Default backoff: 1s / 3s / 10s on HTTP 429. Do not parallelize the same dataset more than 3 ways. Set SOCRATA_KEY_ID + SOCRATA_KEY_SECRET to lift per-IP throttling.

Section

3. No PII surfacing

Many city datasets contain names and addresses tied to individuals (code violations, crime reports). When summarizing, prefer aggregates by zip or council district. When showing rows, redact names unless the user explicitly asks for a single named record AND the dataset's own terms permit it.

Worked refusal:

User: "Show me everyone who got a code violation in 78745 last month with their full names."

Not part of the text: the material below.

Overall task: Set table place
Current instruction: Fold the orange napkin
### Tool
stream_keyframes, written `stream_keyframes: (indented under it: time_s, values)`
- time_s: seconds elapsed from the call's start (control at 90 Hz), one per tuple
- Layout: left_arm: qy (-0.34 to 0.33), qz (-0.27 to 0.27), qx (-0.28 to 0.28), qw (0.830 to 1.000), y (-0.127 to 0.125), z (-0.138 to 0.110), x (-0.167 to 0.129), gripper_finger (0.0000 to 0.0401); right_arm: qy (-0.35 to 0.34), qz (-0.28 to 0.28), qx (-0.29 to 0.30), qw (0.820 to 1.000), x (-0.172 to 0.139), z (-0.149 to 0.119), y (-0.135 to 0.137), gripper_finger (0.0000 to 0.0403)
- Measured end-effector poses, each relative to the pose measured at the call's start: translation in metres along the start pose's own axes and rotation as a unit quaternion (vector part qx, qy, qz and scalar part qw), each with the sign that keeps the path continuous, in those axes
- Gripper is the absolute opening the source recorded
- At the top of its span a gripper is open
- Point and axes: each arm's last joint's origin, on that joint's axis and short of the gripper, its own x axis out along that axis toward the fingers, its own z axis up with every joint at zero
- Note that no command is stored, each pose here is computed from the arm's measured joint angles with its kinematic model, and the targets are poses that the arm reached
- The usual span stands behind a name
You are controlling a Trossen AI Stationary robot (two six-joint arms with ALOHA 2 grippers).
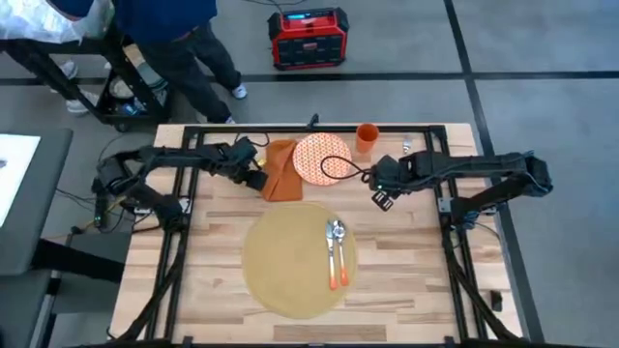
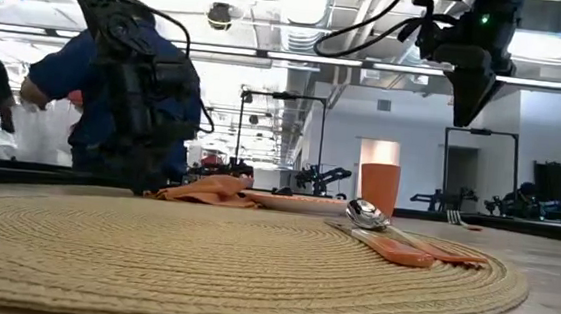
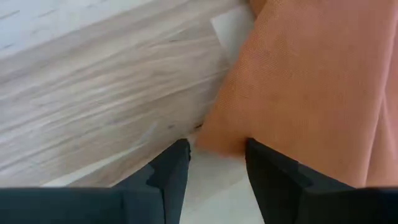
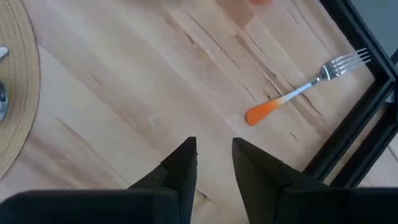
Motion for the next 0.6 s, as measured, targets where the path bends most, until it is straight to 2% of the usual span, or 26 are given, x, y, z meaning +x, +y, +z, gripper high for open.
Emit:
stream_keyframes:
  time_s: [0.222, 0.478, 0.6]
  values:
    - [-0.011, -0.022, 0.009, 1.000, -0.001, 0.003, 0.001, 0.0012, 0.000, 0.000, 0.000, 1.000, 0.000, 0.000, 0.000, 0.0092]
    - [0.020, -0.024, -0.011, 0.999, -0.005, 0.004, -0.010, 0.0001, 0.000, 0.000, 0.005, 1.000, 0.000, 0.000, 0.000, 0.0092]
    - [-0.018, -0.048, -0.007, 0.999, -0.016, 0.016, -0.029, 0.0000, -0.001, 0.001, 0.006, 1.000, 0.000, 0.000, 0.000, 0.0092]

Agent: Refuses the row-level personal-name dump. Offers the aggregate instead — counts by violation type and street block — and explains the safety rule.

Section

4. No auth-walled sources

If discover_datasets returns a dataset that requires login, drop it from candidates. The track rules forbid scraping auth-walled portals.

Section

5. Cap costs

limit > 5000 requires explicit user confirmation. Bulk pulls > 100k rows are out of scope for this skill. The fetch_data MCP tool hard-caps at 5000.

Section

6. Cite freshness

Always report the dataset's last_updated so users know if the answer is stale. get_dataset_schema returns this field.

Section

Where these are enforced

LayerMechanism
Skill promptLists the six rules verbatim, with example refusal.
PlannerSystem prompt forbids plans that violate them.
MCP serverfetch_data clamps limit at 5000; discover_datasets filters auth-walled entries from the catalog.
Tool implementationagent/tools/data.py enforces 30s timeouts and 429 backoff.

If any layer disagrees, the stricter rule wins. The skill is the contract; the code is the implementation.